I was recently reminded that there is a further environmental impact from agriculture’s reliance on chemical nitrogen fertiliser. This impact is potentially much larger than we can measure or understand.

It all started in 1910 with an invention called the Haber-Bosch process. This process is an artificial form of nitrogen fixation. It uses gaseous nitrogen from the atmosphere to form ammonia.

The main use  of this ammonia is the production of fertiliser. This process has greatly contributed large-scale commercial food production. The problem is that it has associated negative environmental impacts which are very often overlooked.

We tend to focus on the localized environmental impact of nitrogen where it is applied. We should also be asking, what about the broader impact associated with its production?

Spreading fertiliser

Unreactive and reactive nitrogen

There are, broadly, two main forms of nitrogen which occur. Reactive and unreactive forms. Approximately 78% of the earth’s atmosphere is made up of nitrogen. This is in the unreactive nitrogen gas form.

The Haber-Bosch process converts this unreactive nitrogen into the reactive, ammonia, form.

There has been a continual increase in reactive nitrogen in natural systems since the invention of this process. This is associated with the substantial increase in chemical nitrogen use in agriculture.

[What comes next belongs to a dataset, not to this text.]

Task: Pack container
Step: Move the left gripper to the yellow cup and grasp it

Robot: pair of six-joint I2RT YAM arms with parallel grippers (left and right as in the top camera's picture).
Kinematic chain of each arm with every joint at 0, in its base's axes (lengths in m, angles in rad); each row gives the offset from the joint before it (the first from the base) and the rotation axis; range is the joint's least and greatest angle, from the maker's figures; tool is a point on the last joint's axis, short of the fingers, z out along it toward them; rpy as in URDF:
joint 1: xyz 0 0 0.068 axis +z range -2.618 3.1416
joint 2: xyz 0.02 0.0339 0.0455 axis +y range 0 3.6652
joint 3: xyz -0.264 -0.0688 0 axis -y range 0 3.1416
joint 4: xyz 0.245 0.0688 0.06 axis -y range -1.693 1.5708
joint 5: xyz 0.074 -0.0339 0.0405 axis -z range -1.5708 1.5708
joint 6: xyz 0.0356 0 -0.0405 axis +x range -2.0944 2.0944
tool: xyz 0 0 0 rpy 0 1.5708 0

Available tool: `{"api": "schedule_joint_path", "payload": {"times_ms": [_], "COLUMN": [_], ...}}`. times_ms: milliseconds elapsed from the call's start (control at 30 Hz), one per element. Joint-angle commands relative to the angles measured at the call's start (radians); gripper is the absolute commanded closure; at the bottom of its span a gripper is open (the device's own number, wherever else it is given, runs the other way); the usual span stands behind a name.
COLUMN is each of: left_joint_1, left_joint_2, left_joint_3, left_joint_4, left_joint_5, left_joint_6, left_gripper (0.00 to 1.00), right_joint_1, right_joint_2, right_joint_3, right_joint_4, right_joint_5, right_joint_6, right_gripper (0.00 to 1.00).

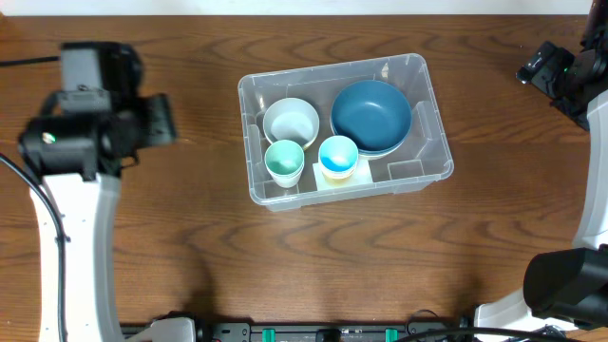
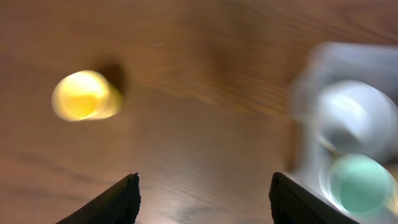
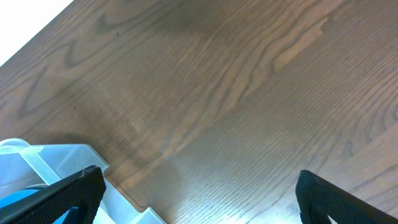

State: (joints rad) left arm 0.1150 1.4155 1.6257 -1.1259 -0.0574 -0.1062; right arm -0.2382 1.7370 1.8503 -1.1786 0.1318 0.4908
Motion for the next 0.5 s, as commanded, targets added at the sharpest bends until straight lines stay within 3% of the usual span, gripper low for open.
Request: {"api": "schedule_joint_path", "payload": {"times_ms": [0, 200, 467], "left_joint_1": [0.109, 0.241, 0.308], "left_joint_2": [0.077, 0.262, 0.487], "left_joint_3": [0.001, 0.001, 0.001], "left_joint_4": [0.024, 0.067, 0.137], "left_joint_5": [-0.06, -0.06, -0.06], "left_joint_6": [-0.093, -0.106, -0.061], "left_gripper": [0.33, 0.33, 0.33], "right_joint_1": [-0.006, -0.006, -0.006], "right_joint_2": [0.004, 0.004, 0.004], "right_joint_3": [-0.002, -0.002, -0.002], "right_joint_4": [0.0, 0.0, 0.0], "right_joint_5": [0.01, 0.01, 0.01], "right_joint_6": [0.013, 0.013, 0.013], "right_gripper": [0.01, 0.01, 0.01]}}
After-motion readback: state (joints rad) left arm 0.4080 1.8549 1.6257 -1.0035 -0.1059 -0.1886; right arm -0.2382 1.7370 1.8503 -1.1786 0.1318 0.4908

These increased levels of reactive nitrogen result in biodiversity loss, climate change, freshwater pollution and a changed global nitrogen cycle1,2,3.

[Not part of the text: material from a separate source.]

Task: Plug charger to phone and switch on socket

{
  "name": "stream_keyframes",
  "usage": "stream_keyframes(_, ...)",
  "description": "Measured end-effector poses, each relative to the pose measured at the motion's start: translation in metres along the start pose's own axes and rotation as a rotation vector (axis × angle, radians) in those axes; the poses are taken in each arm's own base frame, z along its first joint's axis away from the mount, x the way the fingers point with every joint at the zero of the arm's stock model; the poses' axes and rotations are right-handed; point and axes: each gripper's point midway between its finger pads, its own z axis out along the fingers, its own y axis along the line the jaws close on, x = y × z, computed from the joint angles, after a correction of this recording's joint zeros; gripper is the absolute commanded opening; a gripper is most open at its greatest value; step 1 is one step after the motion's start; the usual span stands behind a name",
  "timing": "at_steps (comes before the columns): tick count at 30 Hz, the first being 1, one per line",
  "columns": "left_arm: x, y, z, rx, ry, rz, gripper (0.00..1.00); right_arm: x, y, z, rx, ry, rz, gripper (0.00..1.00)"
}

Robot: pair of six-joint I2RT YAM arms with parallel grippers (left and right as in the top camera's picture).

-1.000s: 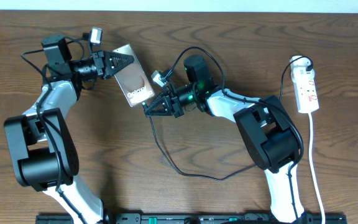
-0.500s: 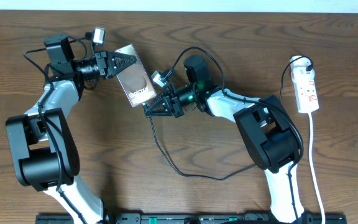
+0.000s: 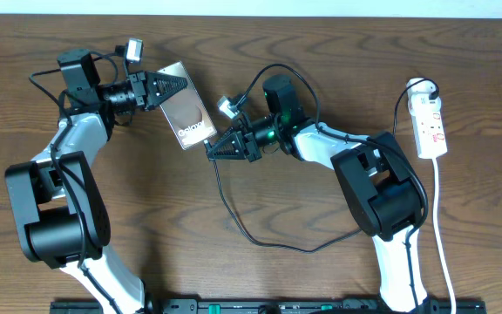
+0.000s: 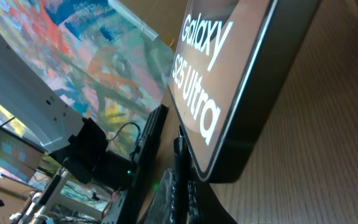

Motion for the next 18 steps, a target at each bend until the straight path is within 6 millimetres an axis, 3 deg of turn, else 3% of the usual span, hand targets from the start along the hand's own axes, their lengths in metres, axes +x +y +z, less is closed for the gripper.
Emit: stream_keyframes(18, -0.0001, 0.0, 0.0, 0.0, 0.0, -0.029, 0.08, 0.0002, -0.0011, 0.0022, 0.008, 0.001, 0.0, 0.01)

Reactive nitrogen converted by the Haber-Bosch process does get used for agricultural production. Unfortunately, large amounts do not end up in agricultural products.

That which is not used effectively is lost to the environment. Approximately 40% of that which is lost eventually returns to unreactive forms of nitrogen in the atmosphere.

The environmental impact of creating fertiliser

The problem is the other 60%. This nitrogen continually changes forms. For example, it can go from nitrates in the soil to nitrous oxides and nitrogen gas in the atmosphere. In this way it cascades through terrestrial, aquatic, marine and atmospheric ecosystems. This results in the mentioned environmental impacts1.

Over and above these environmental impacts, the Haber-Bosch process is very energy intensive. It uses a large amount of electricity to convert unreactive nitrogen gas into reactive ammonia.

It is a very inefficient process. Much of the converted nitrogen actually just ends up back where it started, as unreactive nitrogen in the atmosphere1.

Is there a solution?

The challenge for agriculture is clear. We have to stop relying to heavily on chemical nitrogen fertiliser. Healthy soils will help us do this while still productively and efficiently growing produce.

The environmental impacts of chemical nitrogen are just too large to properly understand or mitigate. We must implement innovative, sustainable and productive ways of food production. Practices which do not rely on chemical nitrogen. This will ensure sustainable and long-term food production.


  1. Erisman JW, Sutton MA, Galloway J, Klimont Z & Winiwarter W. 2008. How a century of ammonia synthesis changed the world. Nature Geoscience 1(10):636–639.
  2. Fields S. 2004. Global nitrogen: Cycling out of control. Environmental Health Perspectives 12(10):A556–A563.
  3. Galloway JN, Townsend AR, Erisman JW, Bekunda M, Cai Z, Freney JR, Martinelli LA, Seitzinger SP & Sutton MA. 2008. Transformation of the nitrogen cycle: Recent trends, questions, and potential solutions. Science 320(5878):889–892.